TASK REQUIREMENTS
From the entries below, please gather each line containing the string "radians".

___ RECORDS SHOWN

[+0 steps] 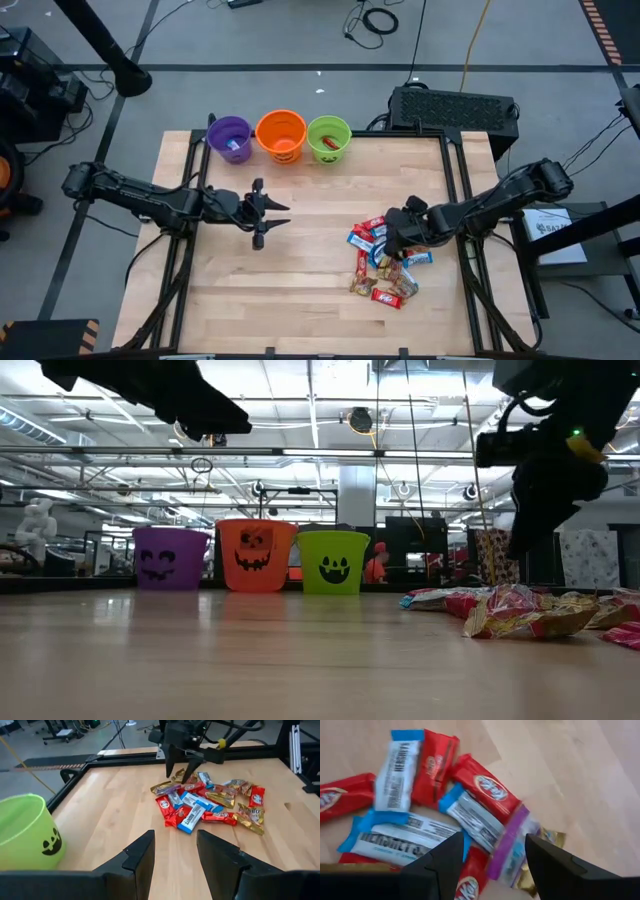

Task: Sort candy by brand, put in halloween buckets
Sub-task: Put the white chocolate bar into the violet bucket

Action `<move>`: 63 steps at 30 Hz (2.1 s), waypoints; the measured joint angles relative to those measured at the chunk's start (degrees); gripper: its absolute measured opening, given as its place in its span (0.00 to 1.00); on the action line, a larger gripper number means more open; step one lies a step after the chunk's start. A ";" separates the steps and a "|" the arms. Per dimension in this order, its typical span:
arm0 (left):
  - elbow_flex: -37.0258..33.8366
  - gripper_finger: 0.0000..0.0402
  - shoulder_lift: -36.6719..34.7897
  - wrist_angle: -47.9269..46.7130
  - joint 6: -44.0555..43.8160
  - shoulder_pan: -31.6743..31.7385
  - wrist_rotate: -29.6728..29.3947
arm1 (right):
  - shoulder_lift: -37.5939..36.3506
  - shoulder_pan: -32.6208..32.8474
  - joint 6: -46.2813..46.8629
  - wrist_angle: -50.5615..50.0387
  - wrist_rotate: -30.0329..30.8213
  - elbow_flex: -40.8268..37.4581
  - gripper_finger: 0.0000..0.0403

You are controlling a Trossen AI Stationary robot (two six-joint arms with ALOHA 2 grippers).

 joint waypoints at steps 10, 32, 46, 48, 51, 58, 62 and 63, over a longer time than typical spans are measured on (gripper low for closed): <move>-0.01 0.38 0.02 -2.49 -5.90 0.00 0.06 | 3.09 2.57 0.74 34.01 8.84 0.11 0.46; -0.02 0.38 0.04 2.06 -0.14 0.21 -5.70 | 7.01 3.81 -0.46 13.77 -8.25 0.57 0.29; -0.02 0.38 0.07 0.21 -1.54 0.13 -5.68 | 9.21 3.82 2.79 17.35 -4.15 -0.01 0.36; -0.02 0.38 0.07 -0.24 -1.57 0.13 -5.68 | 9.21 3.82 3.89 18.84 -4.29 -1.12 0.36; -0.02 0.38 0.07 -0.54 -1.58 0.13 -5.68 | 9.21 3.82 5.46 22.36 -4.45 -3.30 0.36; -0.02 0.38 0.07 -0.35 -1.56 0.13 -5.68 | 9.24 3.84 5.99 29.16 -4.13 -6.36 0.33; -0.02 0.38 0.07 -0.33 -1.54 0.13 -5.68 | 9.26 3.88 5.87 31.56 -4.39 -7.92 0.23; -0.02 0.38 0.07 -0.35 -1.54 0.13 -5.68 | 9.24 3.86 5.76 32.21 -4.55 -8.29 0.19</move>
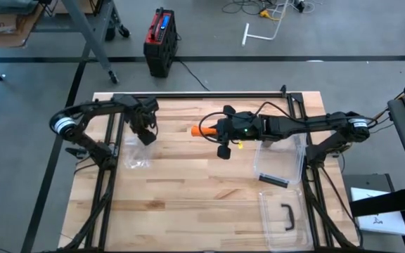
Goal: Roll bandage
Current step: Put the rolled orange bandage into the transparent zip bag
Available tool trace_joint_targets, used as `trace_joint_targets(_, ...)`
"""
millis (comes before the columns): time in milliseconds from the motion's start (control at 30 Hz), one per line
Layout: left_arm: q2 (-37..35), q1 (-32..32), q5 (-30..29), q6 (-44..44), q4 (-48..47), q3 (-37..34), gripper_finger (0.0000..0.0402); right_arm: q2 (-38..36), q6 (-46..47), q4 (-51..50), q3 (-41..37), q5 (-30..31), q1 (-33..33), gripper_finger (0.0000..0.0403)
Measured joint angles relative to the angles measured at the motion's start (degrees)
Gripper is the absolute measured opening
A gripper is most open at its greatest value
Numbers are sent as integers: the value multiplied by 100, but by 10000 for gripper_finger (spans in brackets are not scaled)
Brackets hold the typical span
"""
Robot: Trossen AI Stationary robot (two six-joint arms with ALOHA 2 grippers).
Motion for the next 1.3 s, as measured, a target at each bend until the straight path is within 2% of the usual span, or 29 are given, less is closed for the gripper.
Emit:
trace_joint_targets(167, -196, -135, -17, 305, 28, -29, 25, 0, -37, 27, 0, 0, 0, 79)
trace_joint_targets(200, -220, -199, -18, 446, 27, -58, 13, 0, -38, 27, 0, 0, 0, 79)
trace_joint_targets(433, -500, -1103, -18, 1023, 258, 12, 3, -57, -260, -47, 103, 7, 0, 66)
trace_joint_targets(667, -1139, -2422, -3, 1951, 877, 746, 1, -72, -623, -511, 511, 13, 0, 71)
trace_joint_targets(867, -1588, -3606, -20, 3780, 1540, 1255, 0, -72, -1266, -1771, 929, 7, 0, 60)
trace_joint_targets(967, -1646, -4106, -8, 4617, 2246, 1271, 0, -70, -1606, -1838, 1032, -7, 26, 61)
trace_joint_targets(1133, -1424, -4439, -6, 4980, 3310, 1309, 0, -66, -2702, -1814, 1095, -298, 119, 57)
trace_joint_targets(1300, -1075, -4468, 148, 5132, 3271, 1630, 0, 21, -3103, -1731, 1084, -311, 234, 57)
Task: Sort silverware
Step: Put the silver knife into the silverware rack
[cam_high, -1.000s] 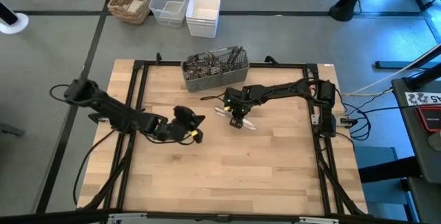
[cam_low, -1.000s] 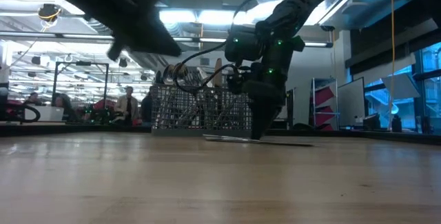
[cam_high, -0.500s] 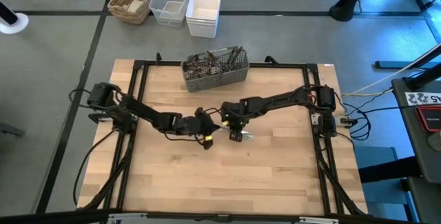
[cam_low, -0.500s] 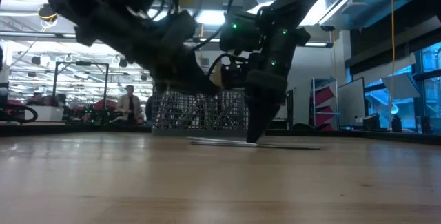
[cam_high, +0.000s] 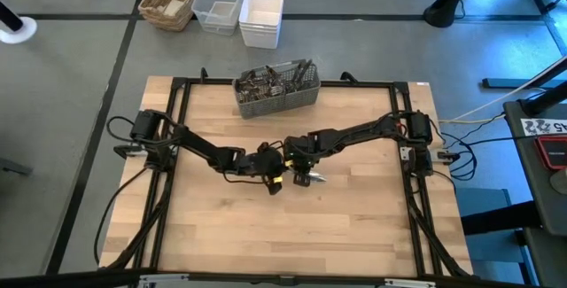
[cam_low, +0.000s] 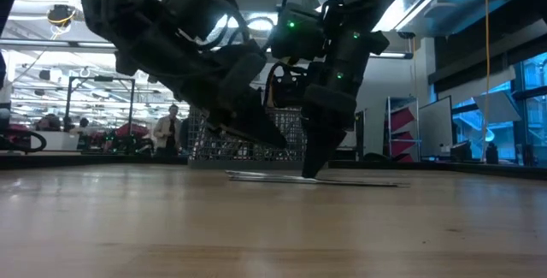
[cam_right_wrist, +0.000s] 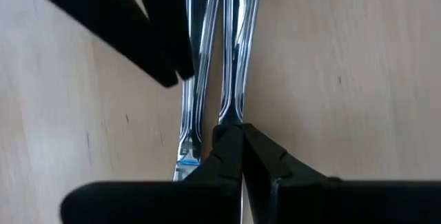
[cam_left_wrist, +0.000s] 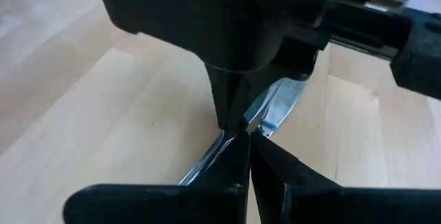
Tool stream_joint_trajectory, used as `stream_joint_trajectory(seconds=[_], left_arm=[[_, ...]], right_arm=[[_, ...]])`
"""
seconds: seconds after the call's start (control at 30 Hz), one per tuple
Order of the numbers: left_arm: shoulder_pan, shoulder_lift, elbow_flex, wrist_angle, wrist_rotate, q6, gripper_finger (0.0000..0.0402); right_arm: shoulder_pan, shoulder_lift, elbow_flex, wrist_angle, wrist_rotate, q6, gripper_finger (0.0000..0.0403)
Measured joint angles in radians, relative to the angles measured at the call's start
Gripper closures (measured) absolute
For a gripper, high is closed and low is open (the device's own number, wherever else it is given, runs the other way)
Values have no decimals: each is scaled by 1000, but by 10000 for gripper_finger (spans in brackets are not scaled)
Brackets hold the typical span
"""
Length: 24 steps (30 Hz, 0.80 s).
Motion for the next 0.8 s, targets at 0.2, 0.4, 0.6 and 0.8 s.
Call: stream_joint_trajectory(seconds=[0.2,0.4,0.6,0.8], left_arm=[[21,0,7,-10,76,-3,395],[23,0,7,-31,75,81,395],[35,0,7,-41,72,90,395],[69,0,6,-48,72,73,383]], right_arm=[[-14,0,1,-3,45,-18,378],[-35,0,2,-5,59,-61,326],[-37,1,2,9,106,-103,295],[-40,3,38,0,126,-105,290]])
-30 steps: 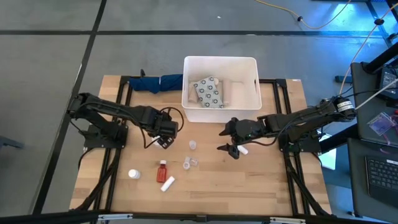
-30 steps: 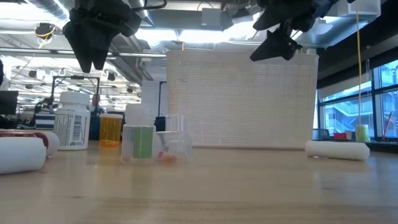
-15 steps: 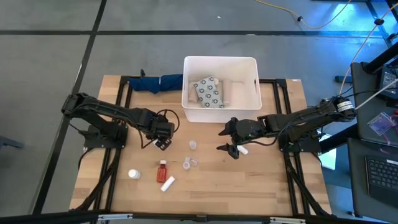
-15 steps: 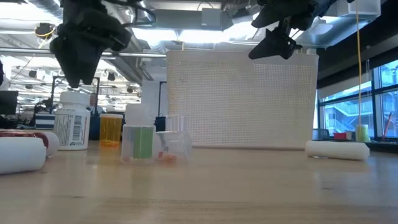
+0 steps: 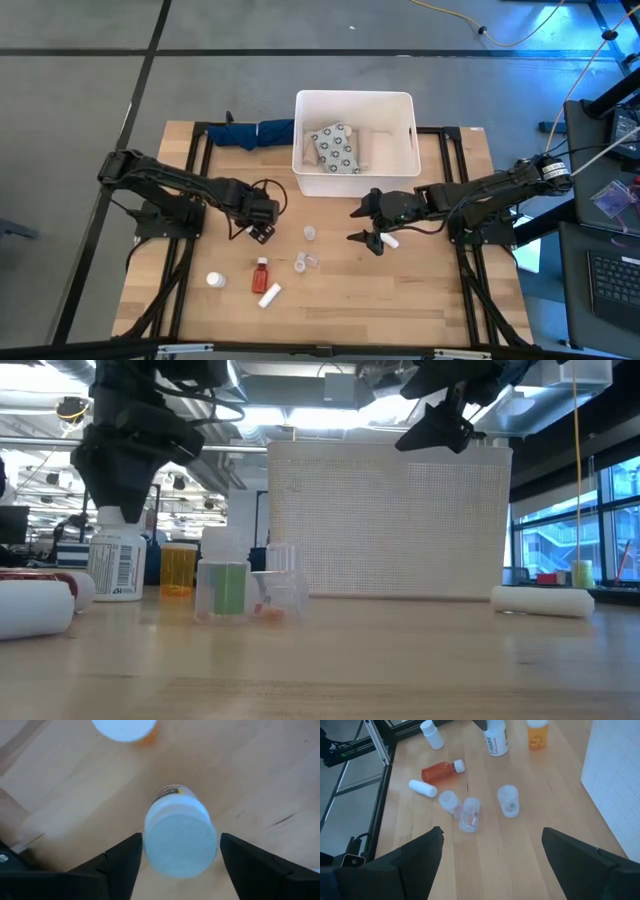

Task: Pick & place medical supplies in basket/bin
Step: Put the top white pill bottle into the white bin

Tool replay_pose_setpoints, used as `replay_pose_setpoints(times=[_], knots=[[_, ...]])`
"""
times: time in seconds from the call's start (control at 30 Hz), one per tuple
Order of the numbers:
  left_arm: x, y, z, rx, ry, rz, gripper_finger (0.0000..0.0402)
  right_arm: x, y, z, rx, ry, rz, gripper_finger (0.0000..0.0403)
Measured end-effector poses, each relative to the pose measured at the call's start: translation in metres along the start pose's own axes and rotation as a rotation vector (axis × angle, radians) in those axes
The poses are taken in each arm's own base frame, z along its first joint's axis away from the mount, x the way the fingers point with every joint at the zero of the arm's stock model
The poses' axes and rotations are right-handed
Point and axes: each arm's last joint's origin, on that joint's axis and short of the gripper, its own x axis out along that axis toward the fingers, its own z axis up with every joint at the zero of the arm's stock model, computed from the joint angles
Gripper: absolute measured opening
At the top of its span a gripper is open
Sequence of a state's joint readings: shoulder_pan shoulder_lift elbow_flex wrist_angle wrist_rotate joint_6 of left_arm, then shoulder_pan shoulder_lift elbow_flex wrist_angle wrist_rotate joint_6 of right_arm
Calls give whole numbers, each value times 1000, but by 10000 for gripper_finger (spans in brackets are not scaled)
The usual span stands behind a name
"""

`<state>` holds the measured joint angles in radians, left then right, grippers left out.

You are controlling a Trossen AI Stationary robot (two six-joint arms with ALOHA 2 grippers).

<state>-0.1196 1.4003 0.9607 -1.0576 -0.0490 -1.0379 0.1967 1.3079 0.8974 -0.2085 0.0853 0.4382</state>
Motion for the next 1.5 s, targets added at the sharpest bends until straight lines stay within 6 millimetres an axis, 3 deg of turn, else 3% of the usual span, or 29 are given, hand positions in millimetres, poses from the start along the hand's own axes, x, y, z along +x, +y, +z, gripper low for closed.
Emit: replay_pose_setpoints(times=[0.23, 0.43, 0.53, 0.63, 0.77, 0.97, 1.1, 1.3, 1.5], knots=[[0, 1, 1, 41, 21, -7, 195, 0, 0, 0, -2, 0, 0, 338], [-2, 1, 2, 68, 24, -4, 193, 0, 0, 0, -5, -1, 0, 338], [-18, -3, 5, 93, 19, -42, 193, 0, 0, 0, -5, -1, 0, 338], [-52, -6, 8, 132, -16, -94, 193, 0, 0, 0, -4, 0, -1, 338], [-115, -6, 12, 209, -132, -235, 193, 0, 0, 0, -2, 2, -1, 338], [-217, 7, 29, 234, -632, -430, 193, 0, -1, 0, 4, 1, -4, 338], [-254, 14, 49, 298, -849, -434, 193, -7, -3, 6, 122, -29, -2, 338], [-245, 4, 108, 395, -823, -376, 193, -37, 9, 11, 133, -107, 53, 338], [-211, -6, 176, 445, -730, -352, 194, -63, 22, 8, 186, -156, 103, 338]])
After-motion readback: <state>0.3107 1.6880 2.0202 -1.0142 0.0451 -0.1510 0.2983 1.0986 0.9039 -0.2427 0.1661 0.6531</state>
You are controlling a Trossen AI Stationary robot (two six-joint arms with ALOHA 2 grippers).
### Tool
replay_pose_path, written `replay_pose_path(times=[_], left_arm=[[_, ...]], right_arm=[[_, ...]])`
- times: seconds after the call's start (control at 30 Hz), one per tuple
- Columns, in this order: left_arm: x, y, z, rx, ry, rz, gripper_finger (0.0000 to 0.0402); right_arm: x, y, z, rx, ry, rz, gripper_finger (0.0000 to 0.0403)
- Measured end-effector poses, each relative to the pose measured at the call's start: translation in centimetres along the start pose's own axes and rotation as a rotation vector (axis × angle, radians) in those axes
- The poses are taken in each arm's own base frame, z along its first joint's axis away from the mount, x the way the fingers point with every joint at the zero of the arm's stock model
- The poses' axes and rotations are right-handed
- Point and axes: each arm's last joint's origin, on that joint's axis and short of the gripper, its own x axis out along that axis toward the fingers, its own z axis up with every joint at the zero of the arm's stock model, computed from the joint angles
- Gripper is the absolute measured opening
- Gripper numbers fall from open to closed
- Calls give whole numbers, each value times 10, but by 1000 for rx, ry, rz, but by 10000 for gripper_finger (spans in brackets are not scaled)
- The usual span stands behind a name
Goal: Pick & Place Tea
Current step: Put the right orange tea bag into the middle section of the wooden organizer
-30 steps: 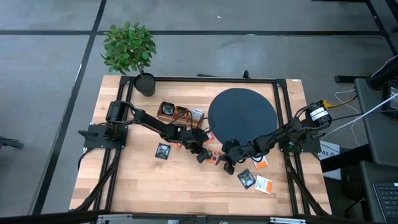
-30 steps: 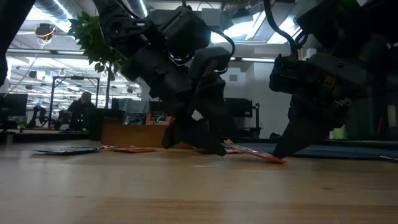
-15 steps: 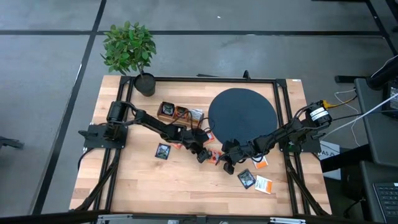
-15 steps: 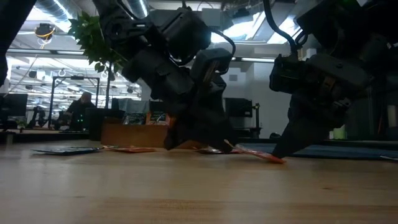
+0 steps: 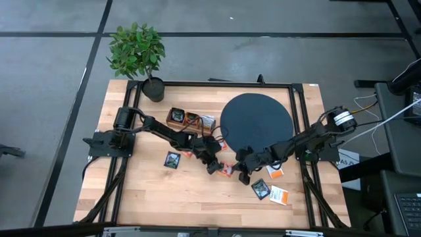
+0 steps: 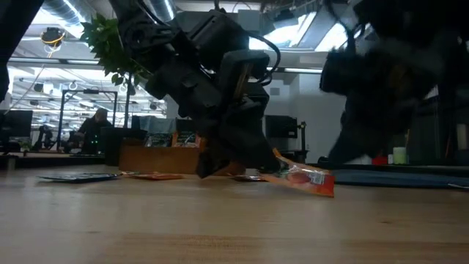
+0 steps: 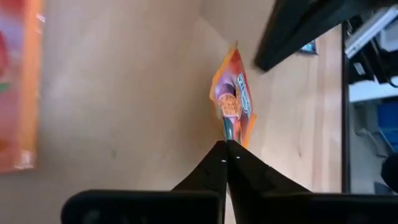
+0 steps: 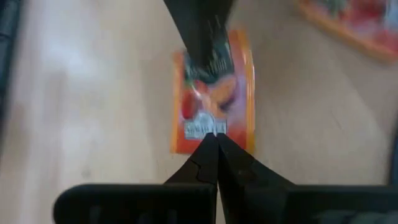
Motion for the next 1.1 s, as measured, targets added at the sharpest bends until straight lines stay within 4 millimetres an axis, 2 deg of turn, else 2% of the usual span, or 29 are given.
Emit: replay_pose_path(times=[0.17, 0.4, 0.6, 0.83, 1.1], left_arm=[[-4, -5, 2, 32, 17, -40, 3], [-30, -26, 7, 157, 13, -48, 3], [-74, -44, 7, 284, 70, 28, 3], [-133, -55, 0, 527, 107, 238, 3], [-189, -55, -2, 576, 64, 456, 3]], right_arm=[[-25, 5, 14, -61, -67, 5, 3], [-44, 4, 21, -113, -113, -44, 3], [-44, 2, 18, -123, -155, -21, 3], [-45, -3, 16, -114, -350, 2, 3], [-42, -5, 12, -121, -364, 6, 3]])
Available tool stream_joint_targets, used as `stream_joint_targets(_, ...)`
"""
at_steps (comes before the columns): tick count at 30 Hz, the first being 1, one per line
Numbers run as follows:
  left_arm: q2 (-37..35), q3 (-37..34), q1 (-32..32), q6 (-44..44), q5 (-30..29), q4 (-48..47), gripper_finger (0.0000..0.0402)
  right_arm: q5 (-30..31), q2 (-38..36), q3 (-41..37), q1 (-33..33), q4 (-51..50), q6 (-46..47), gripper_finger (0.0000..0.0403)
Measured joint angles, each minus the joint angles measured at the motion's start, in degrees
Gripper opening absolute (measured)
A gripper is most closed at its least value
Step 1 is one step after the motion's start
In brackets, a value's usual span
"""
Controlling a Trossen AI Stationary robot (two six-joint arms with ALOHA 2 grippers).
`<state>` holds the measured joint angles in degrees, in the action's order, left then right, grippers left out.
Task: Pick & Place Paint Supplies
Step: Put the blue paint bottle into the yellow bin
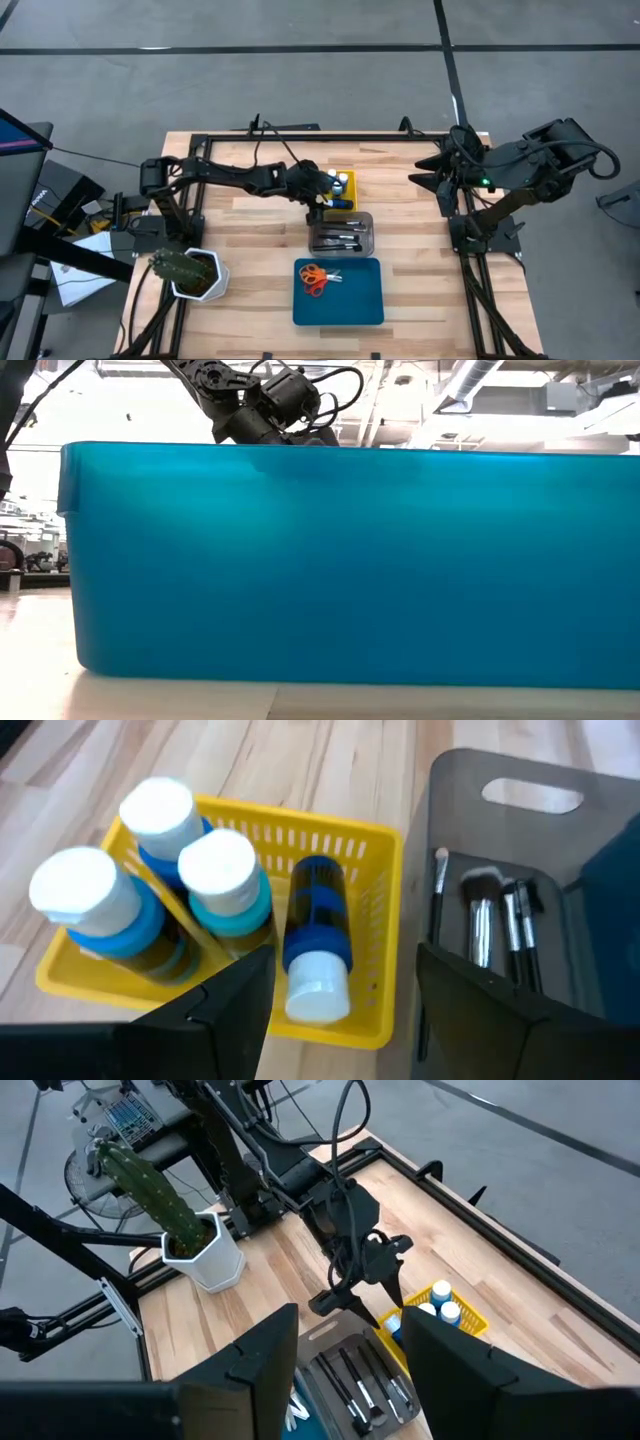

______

SOLUTION TO THE PROBLEM
Measured joint angles in radians, relative to the angles measured at the call's start
Measured end-effector poses, each relative to the pose measured at the call's start: translation in metres along the start pose's own axes and rotation as a rotation vector (axis × angle, radians) in those axes
`<state>` holds the measured joint angles in radians, left then right, grippers left out.
- Measured end-effector poses, each relative to the pose measured at the call's start: translation in centimetres along the start pose's own axes and rotation as a rotation vector (axis × angle, radians) in those axes

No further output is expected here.